LE RENARD, LES MOUCHES ET LE HERISSON
Après cinq années passées à chercher des petites boites posées par les amis Géocacheurs, à nous désormais de vous proposer une promenade dans le bois de la Forêt de Landerneau.
Ce parcours composé de 24 caches traditionnelles avec pour thème « Les Fables de la Fontaine » constitue une boucle de 8 km. Chacune de ces caches vous permettra de vous remémorer certaines fables ou d’en découvrir de nouvelles.
Ce circuit ne présente pas de difficultés majeures et peut être réalisé en famille à pied, mais également en VTT. Selon les conditions météo, de bonnes chaussures étanches peuvent être nécessaires.
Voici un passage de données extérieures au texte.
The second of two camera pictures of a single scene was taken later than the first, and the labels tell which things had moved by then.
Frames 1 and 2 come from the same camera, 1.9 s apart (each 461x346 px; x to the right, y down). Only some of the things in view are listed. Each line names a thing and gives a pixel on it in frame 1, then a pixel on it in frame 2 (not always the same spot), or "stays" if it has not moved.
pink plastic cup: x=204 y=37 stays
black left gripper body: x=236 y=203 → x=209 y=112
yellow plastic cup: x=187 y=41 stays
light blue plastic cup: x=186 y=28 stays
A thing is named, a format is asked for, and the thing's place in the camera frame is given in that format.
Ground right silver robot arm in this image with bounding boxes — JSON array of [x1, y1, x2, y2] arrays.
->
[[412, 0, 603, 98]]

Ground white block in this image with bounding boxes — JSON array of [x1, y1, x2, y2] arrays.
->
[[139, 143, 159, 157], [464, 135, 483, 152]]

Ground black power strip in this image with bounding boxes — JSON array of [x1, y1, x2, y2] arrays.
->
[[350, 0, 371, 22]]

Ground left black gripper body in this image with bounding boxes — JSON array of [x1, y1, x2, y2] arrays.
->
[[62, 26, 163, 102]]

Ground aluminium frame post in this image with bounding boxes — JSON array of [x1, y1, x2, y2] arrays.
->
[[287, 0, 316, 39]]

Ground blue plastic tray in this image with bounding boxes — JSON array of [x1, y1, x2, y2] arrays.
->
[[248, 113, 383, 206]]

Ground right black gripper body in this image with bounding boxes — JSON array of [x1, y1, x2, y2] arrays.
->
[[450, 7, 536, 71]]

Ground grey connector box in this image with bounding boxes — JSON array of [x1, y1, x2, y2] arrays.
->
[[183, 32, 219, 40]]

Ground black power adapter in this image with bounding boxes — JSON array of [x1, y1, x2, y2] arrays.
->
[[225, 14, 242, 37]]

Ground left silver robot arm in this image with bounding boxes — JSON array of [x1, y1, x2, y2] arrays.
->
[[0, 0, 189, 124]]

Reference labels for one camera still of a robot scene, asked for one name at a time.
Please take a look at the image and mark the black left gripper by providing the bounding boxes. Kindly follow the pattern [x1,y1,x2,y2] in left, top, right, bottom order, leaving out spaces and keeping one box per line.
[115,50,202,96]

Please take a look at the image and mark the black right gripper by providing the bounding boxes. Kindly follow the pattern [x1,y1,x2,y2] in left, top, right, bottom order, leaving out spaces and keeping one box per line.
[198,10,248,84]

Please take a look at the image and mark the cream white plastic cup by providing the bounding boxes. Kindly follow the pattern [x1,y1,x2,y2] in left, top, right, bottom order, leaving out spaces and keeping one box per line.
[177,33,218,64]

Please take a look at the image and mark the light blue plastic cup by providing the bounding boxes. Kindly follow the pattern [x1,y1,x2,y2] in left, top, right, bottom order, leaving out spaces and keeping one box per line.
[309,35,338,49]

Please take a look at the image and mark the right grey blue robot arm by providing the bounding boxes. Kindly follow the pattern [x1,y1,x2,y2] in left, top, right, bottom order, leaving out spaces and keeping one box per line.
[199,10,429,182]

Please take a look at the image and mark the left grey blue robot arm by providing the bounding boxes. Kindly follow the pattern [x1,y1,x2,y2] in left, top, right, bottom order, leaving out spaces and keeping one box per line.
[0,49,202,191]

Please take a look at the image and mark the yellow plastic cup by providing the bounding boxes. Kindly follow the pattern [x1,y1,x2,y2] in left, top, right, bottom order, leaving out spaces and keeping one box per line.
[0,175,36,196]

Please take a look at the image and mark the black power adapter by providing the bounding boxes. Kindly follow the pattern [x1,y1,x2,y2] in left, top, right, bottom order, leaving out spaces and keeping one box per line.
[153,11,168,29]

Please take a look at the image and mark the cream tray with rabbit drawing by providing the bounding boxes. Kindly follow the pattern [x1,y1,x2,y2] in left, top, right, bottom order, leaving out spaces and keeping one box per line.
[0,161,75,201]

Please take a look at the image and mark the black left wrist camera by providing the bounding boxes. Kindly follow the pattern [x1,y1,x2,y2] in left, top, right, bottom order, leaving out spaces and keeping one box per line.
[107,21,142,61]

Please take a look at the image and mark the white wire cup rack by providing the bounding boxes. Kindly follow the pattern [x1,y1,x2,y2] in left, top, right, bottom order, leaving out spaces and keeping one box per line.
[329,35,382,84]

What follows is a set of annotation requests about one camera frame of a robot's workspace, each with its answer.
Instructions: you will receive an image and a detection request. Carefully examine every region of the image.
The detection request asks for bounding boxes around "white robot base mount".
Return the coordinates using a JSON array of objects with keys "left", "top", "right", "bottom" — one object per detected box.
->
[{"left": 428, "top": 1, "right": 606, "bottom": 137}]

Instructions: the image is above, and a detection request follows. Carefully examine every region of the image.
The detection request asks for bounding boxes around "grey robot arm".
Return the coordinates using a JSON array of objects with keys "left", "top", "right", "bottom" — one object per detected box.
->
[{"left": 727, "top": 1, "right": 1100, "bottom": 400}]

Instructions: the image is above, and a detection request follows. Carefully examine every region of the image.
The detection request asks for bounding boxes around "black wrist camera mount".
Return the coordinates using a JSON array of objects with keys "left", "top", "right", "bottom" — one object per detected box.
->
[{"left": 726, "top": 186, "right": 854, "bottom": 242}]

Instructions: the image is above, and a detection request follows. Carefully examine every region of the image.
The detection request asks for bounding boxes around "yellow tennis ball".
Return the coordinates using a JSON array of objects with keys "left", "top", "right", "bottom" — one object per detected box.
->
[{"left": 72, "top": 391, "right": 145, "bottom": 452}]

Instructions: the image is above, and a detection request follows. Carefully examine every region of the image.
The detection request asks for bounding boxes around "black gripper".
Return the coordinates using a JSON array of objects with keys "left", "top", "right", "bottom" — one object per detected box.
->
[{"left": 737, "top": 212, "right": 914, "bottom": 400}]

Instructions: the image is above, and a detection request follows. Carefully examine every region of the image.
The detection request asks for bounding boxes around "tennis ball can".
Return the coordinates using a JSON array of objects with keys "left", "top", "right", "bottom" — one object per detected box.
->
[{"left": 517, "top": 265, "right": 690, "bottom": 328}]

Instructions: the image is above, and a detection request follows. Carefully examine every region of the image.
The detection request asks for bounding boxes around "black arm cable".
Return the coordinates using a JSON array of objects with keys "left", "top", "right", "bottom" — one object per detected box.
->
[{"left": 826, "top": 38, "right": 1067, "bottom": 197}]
La zone étant fortement boisée, les points GPS peuvent être imprécis. N’hésitez pas à vous aider des indices et des photos spoilers pour guider vos recherches et préserver l’espace naturel.
Merci de remettre soigneusement les caches en place.
Bon géocaching !
LE RENARD, LES MOUCHES ET LE HERISSON
Aux traces de son sang, un vieux hôte des bois,
Renard fin, subtil et matois,
Blessé par des Chasseurs, et tombé dans la fange,
Autrefois attira ce parasite ailé
Que nous avons mouche appelé.
Il accusait les Dieux, et trouvait fort étrange
Que le sort à tel point le voulut affliger,
Et le fit aux mouches manger.
Quoi! se jeter sur moi, sur moi le plus habile
De tous les hôtes des forêts ?
Depuis quand les Renards sont-ils un si bon mets ?
Et que me sert ma queue ? Est-ce un poids inutile ?
Va ! le ciel te confonde, animal importun ;
Que ne vis-tu sur le commun !
Un hérisson du voisinage,
Dans mes vers nouveau personnage,
Voulut le délivrer de l'importunité
Du peuple plein d’avidité :
Je les vais de mes dards enfiler par centaines,
Voisin Renard, dit-il, et terminer tes peines.
Garde-t'en bien, dit l'autre ; ami, ne le fais pas :
Laisse-les, je te prie, achever leur repas.
Ces animaux sont soûls ; une troupe nouvelle
Viendrait fondre sur moi, plus âpre et plus cruelle.
Nous ne trouvons que trop de mangeurs ici-bas :
Ceux-ci sont courtisans, ceux-là sont magistrats.
Aristote appliquait cet apologue aux hommes.
Les exemples en sont communs,
Surtout au pays où nous sommes.
Plus telles gens sont pleins, moins ils sont importuns.